In meinem Stadtteil zünden Krawallos Autos an. Und wie soll ich jetzt nach Heiligendamm kommen?
Die Kolumne von Markus Kavka
Letzte Woche wurde unsere Tiefgarage ausgeräuchert. Drei vermummte
Gestalten - gestochen scharf von der Überwachungskamera abgefilmt -
stapelten am Einfahrtstor ein paar Autoreifen, legten Holzbalken drauf,
übergossen das Ganze mit Brandbeschleuniger, zündeten es an, schrieben
noch schnell ´Masse statt Klasse´ an die Wand und verschwanden wieder.
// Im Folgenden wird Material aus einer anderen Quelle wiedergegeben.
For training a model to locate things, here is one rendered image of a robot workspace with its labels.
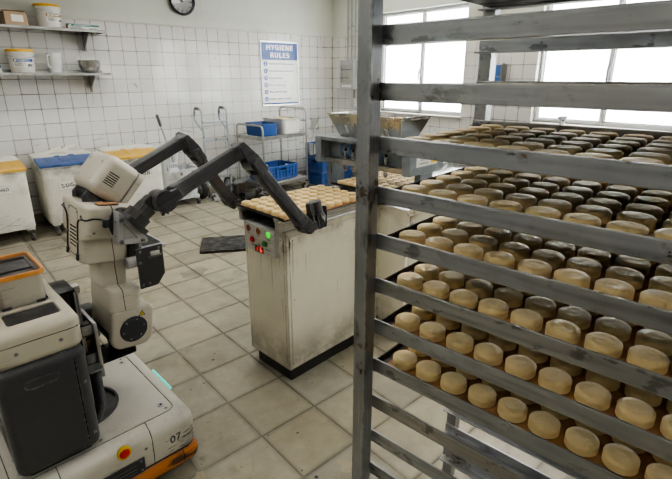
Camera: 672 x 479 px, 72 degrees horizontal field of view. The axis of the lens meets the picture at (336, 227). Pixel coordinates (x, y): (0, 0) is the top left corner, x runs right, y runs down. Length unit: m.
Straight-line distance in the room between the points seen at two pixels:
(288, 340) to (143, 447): 0.82
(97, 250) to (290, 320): 0.97
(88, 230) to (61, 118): 4.18
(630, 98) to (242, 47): 6.26
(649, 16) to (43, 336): 1.64
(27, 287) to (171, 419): 0.72
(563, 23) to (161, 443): 1.86
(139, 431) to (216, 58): 5.24
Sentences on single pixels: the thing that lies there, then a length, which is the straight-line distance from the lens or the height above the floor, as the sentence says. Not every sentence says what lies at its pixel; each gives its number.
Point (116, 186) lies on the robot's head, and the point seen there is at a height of 1.16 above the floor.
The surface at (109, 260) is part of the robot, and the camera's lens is 1.89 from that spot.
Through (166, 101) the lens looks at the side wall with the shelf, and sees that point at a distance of 6.24.
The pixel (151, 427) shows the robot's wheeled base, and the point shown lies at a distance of 2.02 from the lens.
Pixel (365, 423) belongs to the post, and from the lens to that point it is 1.07.
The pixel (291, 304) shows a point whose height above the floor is 0.46.
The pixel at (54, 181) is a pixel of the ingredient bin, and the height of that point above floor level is 0.56.
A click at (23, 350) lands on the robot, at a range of 1.71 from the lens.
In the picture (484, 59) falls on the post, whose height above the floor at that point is 1.56.
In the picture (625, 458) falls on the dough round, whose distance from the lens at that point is 0.90.
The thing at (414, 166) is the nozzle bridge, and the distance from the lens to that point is 2.50.
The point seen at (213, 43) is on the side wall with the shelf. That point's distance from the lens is 6.54.
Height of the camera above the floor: 1.53
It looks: 18 degrees down
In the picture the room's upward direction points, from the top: straight up
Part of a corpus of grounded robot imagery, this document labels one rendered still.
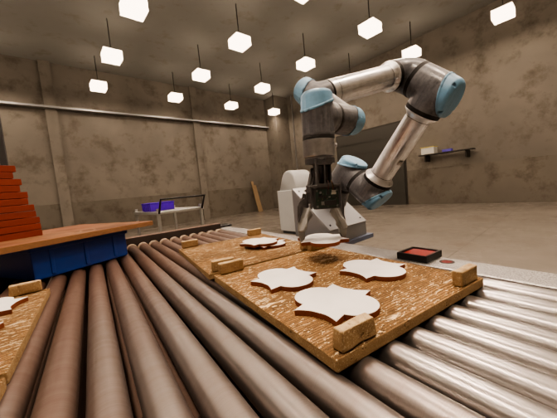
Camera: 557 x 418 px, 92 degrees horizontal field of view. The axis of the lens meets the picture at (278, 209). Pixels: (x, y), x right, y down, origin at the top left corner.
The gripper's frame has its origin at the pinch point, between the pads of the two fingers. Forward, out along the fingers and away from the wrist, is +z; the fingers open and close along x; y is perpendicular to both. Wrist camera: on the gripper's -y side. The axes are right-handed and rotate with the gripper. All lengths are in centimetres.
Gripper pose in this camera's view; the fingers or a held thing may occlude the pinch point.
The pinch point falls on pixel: (322, 238)
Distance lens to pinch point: 70.2
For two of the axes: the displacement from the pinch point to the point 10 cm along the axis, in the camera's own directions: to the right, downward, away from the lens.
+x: 10.0, -0.8, 0.3
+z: 0.7, 9.9, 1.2
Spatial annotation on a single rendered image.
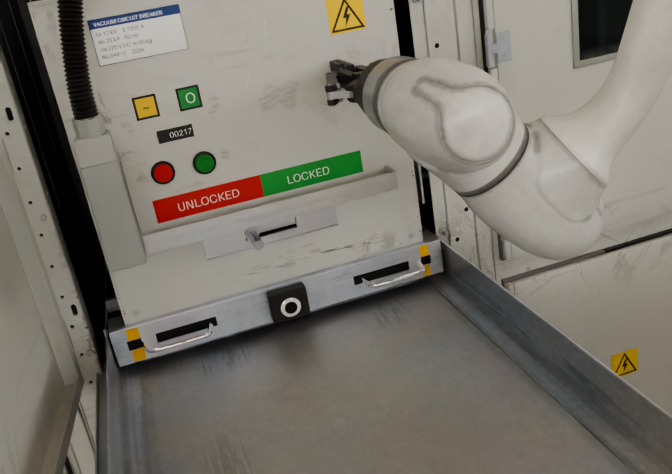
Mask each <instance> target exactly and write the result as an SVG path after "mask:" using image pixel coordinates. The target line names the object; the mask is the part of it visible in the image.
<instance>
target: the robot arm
mask: <svg viewBox="0 0 672 474"><path fill-rule="evenodd" d="M671 68H672V0H633V2H632V5H631V9H630V12H629V15H628V19H627V22H626V26H625V29H624V32H623V36H622V39H621V42H620V46H619V49H618V52H617V55H616V58H615V61H614V63H613V66H612V68H611V71H610V73H609V75H608V77H607V79H606V80H605V82H604V84H603V85H602V86H601V88H600V89H599V91H598V92H597V93H596V94H595V95H594V96H593V97H592V98H591V99H590V100H589V101H588V102H587V103H586V104H584V105H583V106H582V107H580V108H579V109H577V110H575V111H574V112H571V113H569V114H566V115H561V116H549V115H543V116H542V117H540V118H539V119H537V120H535V121H532V122H529V123H523V122H522V121H521V119H520V118H519V117H518V116H517V115H516V112H515V108H514V105H513V102H512V100H511V98H510V96H509V95H508V93H507V92H506V90H505V89H504V88H503V86H502V85H501V84H500V83H499V82H498V81H497V80H496V79H495V78H493V77H492V76H491V75H489V74H488V73H487V72H485V71H483V70H481V69H479V68H477V67H475V66H472V65H470V64H467V63H464V62H461V61H457V60H454V59H448V58H441V57H425V58H420V59H419V58H412V57H408V56H394V57H390V58H384V59H379V60H376V61H374V62H371V63H370V64H369V65H368V66H365V65H361V64H358V65H356V66H354V64H352V63H349V62H346V61H343V60H340V59H337V60H333V61H330V69H331V72H328V73H326V80H327V85H326V86H325V91H326V97H327V103H328V106H335V105H336V104H338V103H339V102H343V98H347V100H348V101H349V102H352V103H357V104H358V105H359V106H360V108H361V109H362V110H363V112H364V113H365V114H366V115H367V117H368V118H369V120H370V121H371V122H372V123H373V124H374V125H375V126H376V127H377V128H379V129H381V130H383V131H384V132H386V133H387V134H389V135H390V137H391V138H392V139H393V140H394V141H395V142H396V143H397V144H398V145H399V146H400V147H402V148H403V149H404V150H405V151H406V153H407V154H408V155H409V157H411V158H412V159H413V160H415V161H416V162H417V163H419V164H420V165H422V166H423V167H424V168H426V169H427V170H428V171H430V172H431V173H432V174H434V175H435V176H436V177H438V178H439V179H440V180H442V181H443V182H444V183H445V184H447V185H448V186H449V187H450V188H451V189H452V190H454V191H455V192H456V193H457V194H458V195H459V196H460V197H461V198H462V199H463V200H464V201H465V203H466V204H467V205H468V207H469V208H470V209H471V210H472V211H473V212H474V213H475V214H476V215H477V216H478V217H479V218H480V219H481V220H482V221H483V222H484V223H485V224H487V225H488V226H489V227H490V228H491V229H493V230H494V231H495V232H496V233H498V234H499V235H500V236H502V237H503V238H504V239H506V240H507V241H509V242H510V243H512V244H513V245H515V246H517V247H518V248H520V249H522V250H524V251H526V252H528V253H530V254H532V255H535V256H538V257H541V258H544V259H550V260H565V259H569V258H572V257H575V256H577V255H579V254H581V253H583V252H585V251H586V250H587V249H589V248H590V247H591V246H592V245H593V244H594V243H595V242H596V241H597V239H598V238H599V236H600V234H601V232H602V228H603V223H604V204H603V202H602V199H601V195H602V193H603V191H604V189H605V188H606V187H607V186H608V185H609V173H610V167H611V164H612V161H613V159H614V157H615V156H616V154H617V153H618V152H619V151H620V149H621V148H622V147H623V146H624V145H625V143H626V142H627V141H628V140H629V139H630V137H631V136H632V135H633V134H634V133H635V131H636V130H637V129H638V127H639V126H640V125H641V124H642V122H643V121H644V119H645V118H646V116H647V115H648V114H649V112H650V111H651V109H652V107H653V106H654V104H655V102H656V101H657V99H658V97H659V95H660V93H661V91H662V89H663V87H664V84H665V82H666V80H667V78H668V76H669V73H670V71H671Z"/></svg>
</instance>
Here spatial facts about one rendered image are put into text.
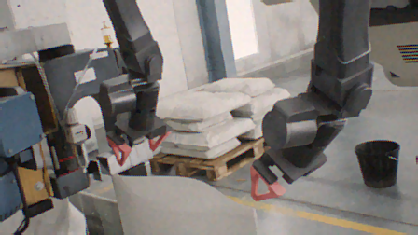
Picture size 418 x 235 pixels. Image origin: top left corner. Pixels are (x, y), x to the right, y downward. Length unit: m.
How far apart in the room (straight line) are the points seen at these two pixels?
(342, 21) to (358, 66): 0.08
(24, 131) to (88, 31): 5.14
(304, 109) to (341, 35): 0.12
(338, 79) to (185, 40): 6.30
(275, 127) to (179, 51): 6.19
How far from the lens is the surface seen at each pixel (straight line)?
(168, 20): 6.78
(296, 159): 0.79
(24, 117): 0.91
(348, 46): 0.67
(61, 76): 1.22
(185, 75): 6.92
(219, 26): 6.93
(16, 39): 1.04
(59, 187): 1.23
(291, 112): 0.68
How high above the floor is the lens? 1.40
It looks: 13 degrees down
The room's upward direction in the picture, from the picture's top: 10 degrees counter-clockwise
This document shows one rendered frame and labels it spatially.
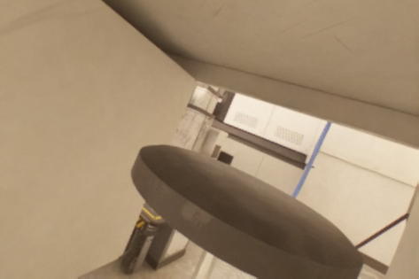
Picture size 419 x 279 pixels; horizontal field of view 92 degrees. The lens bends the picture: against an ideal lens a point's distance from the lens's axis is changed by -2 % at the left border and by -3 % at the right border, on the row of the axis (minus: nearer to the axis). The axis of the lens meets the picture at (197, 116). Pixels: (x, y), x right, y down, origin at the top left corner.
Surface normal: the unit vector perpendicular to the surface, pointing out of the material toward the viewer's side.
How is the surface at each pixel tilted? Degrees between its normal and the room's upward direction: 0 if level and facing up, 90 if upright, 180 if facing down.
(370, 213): 90
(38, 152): 90
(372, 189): 90
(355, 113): 90
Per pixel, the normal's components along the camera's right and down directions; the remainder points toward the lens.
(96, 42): 0.81, 0.32
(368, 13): -0.40, 0.92
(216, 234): -0.30, -0.17
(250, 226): 0.27, -0.87
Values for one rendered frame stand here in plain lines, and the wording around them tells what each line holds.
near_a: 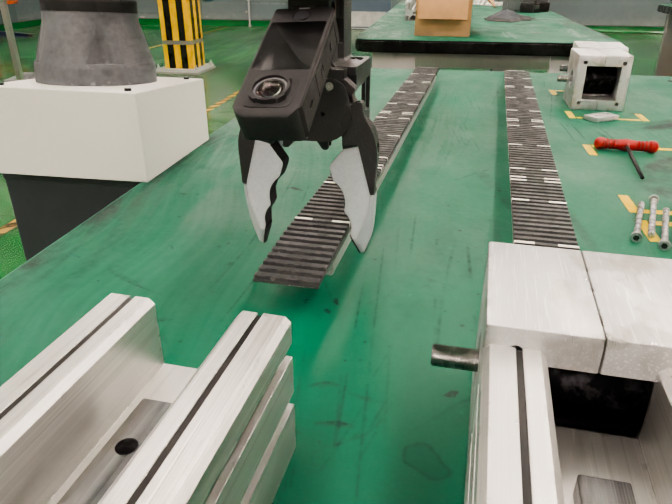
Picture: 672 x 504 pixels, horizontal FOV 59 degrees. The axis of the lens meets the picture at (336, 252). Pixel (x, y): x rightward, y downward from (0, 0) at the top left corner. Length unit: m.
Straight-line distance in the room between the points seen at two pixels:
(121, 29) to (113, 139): 0.15
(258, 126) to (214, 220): 0.26
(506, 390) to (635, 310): 0.08
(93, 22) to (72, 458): 0.62
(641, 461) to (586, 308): 0.07
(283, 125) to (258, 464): 0.20
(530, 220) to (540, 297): 0.26
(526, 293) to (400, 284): 0.21
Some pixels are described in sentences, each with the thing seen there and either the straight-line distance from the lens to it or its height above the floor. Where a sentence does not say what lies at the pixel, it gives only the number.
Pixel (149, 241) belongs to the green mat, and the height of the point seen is 0.78.
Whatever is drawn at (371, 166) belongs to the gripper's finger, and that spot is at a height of 0.88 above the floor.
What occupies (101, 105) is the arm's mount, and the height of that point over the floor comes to 0.87.
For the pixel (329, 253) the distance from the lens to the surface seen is 0.46.
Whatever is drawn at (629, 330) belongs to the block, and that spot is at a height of 0.87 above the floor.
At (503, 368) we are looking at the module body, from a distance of 0.26.
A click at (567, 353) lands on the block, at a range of 0.28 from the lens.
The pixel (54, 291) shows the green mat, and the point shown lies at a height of 0.78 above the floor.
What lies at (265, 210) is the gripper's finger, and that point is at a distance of 0.49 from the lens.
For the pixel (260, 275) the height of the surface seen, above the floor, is 0.81.
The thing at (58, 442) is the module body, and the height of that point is 0.84.
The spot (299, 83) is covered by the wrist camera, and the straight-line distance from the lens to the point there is 0.38.
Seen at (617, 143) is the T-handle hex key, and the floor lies 0.79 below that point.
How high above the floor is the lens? 1.02
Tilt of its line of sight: 26 degrees down
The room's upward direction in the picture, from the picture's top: straight up
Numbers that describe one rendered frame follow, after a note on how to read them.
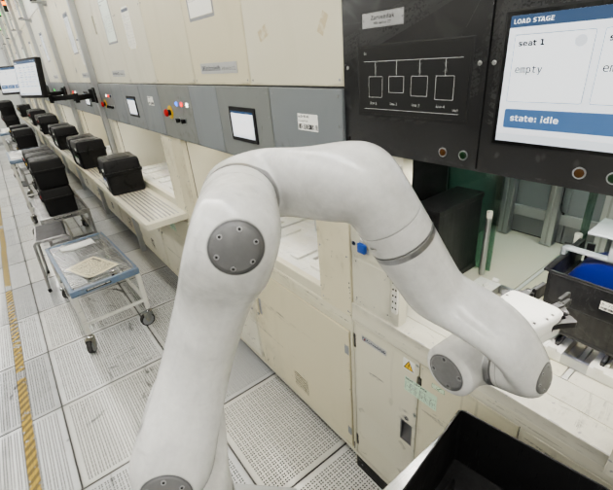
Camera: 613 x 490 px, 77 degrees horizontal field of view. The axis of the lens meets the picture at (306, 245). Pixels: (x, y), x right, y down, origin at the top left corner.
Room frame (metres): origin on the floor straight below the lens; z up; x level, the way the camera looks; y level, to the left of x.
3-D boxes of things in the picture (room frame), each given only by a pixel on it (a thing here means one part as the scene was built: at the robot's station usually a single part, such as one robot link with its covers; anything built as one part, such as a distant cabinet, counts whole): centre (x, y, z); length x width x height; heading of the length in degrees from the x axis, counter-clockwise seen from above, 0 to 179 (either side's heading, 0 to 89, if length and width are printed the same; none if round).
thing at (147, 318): (2.52, 1.55, 0.24); 0.97 x 0.52 x 0.48; 38
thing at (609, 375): (0.79, -0.74, 0.89); 0.22 x 0.21 x 0.04; 126
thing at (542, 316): (0.56, -0.37, 1.19); 0.11 x 0.10 x 0.07; 123
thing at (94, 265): (2.36, 1.47, 0.47); 0.31 x 0.23 x 0.02; 57
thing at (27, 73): (3.31, 1.81, 1.59); 0.50 x 0.41 x 0.36; 126
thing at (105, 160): (2.99, 1.38, 0.93); 0.30 x 0.28 x 0.26; 33
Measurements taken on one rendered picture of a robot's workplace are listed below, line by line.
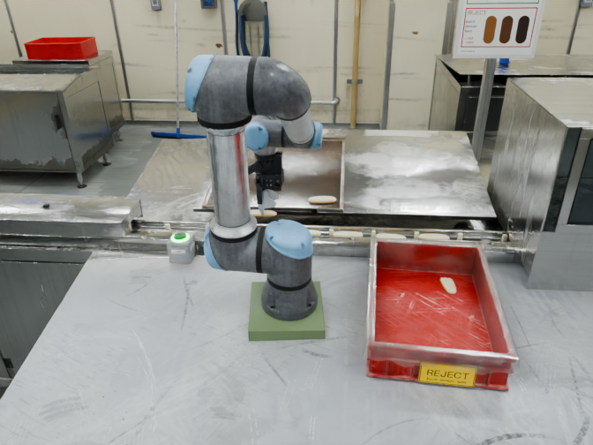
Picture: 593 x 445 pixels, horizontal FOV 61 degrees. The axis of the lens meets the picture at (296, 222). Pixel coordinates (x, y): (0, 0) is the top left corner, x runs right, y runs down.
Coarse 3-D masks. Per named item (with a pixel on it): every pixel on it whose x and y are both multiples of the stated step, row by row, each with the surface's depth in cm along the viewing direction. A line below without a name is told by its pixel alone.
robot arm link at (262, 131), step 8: (256, 120) 139; (264, 120) 139; (272, 120) 139; (280, 120) 140; (248, 128) 136; (256, 128) 135; (264, 128) 137; (272, 128) 137; (280, 128) 137; (248, 136) 137; (256, 136) 136; (264, 136) 136; (272, 136) 138; (280, 136) 137; (248, 144) 138; (256, 144) 137; (264, 144) 137; (272, 144) 139; (280, 144) 139
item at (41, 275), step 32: (0, 192) 208; (0, 256) 173; (32, 256) 172; (64, 256) 171; (0, 288) 180; (32, 288) 179; (64, 288) 178; (0, 320) 188; (32, 320) 187; (0, 352) 197; (0, 384) 206
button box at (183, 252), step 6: (174, 234) 160; (192, 234) 160; (186, 240) 156; (192, 240) 159; (168, 246) 156; (174, 246) 155; (180, 246) 155; (186, 246) 155; (192, 246) 159; (198, 246) 163; (168, 252) 157; (174, 252) 156; (180, 252) 156; (186, 252) 156; (192, 252) 160; (198, 252) 164; (174, 258) 157; (180, 258) 157; (186, 258) 157; (192, 258) 160
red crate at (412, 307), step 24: (384, 288) 145; (408, 288) 144; (432, 288) 144; (456, 288) 144; (384, 312) 135; (408, 312) 135; (432, 312) 135; (456, 312) 135; (480, 312) 135; (384, 336) 127; (408, 336) 127; (432, 336) 126; (456, 336) 126; (480, 336) 126; (384, 360) 112; (480, 384) 111; (504, 384) 111
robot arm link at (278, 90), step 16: (256, 64) 97; (272, 64) 97; (256, 80) 96; (272, 80) 96; (288, 80) 98; (304, 80) 104; (256, 96) 97; (272, 96) 97; (288, 96) 99; (304, 96) 103; (256, 112) 101; (272, 112) 101; (288, 112) 103; (304, 112) 108; (288, 128) 120; (304, 128) 122; (320, 128) 137; (288, 144) 139; (304, 144) 136; (320, 144) 138
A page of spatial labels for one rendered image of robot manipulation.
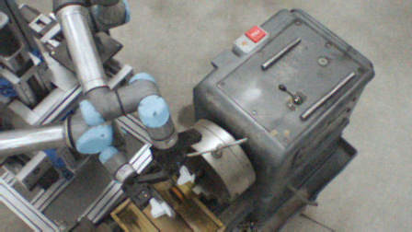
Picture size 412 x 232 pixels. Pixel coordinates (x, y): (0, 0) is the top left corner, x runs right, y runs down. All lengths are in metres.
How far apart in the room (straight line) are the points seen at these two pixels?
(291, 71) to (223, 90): 0.27
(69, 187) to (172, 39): 1.32
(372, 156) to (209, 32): 1.41
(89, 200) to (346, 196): 1.50
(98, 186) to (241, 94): 1.29
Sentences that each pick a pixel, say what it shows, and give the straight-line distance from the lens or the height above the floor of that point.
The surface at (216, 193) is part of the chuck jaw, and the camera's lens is 1.80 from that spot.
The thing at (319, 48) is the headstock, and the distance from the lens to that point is 1.96.
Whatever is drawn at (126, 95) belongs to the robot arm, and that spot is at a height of 1.67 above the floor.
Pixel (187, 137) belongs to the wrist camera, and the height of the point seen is 1.51.
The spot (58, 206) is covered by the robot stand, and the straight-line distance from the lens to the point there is 2.86.
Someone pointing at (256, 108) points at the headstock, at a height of 1.25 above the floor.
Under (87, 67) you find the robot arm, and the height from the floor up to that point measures 1.69.
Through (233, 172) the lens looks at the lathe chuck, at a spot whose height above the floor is 1.19.
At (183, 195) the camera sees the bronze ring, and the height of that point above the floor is 1.10.
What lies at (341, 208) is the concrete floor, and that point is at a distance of 3.03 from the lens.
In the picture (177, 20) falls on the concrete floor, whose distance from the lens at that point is 3.64.
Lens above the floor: 2.80
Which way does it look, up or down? 62 degrees down
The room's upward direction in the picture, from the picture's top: 2 degrees counter-clockwise
War ´ne Sache von dreieinhalb Minuten. Die wortlose Kommunikation sowie
die straffe Abfolge der Arbeitsschritte legen den Verdacht nahe, dass
die Typen so etwas nicht das erste Mal gemacht haben. Dennoch hätte die
Aktion gewaltig ins Auge gehen können. Wenn das Feuer nicht so früh
entdeckt worden wäre, wäre in der Garage ein Auto nach dem anderen
explodiert, und da die Lüftungsschächte von unten durchs komplette
Gebäude führen, hätte der Kamineffekt dazu geführt, dass rasch auch die
Wohnungen gebrannt hätten.
Das hatten die Kollegen anscheinend nicht auf dem Schirm, oder aber es
war ihnen egal, sie hatten am Ende sowieso erreicht, was sie wollten.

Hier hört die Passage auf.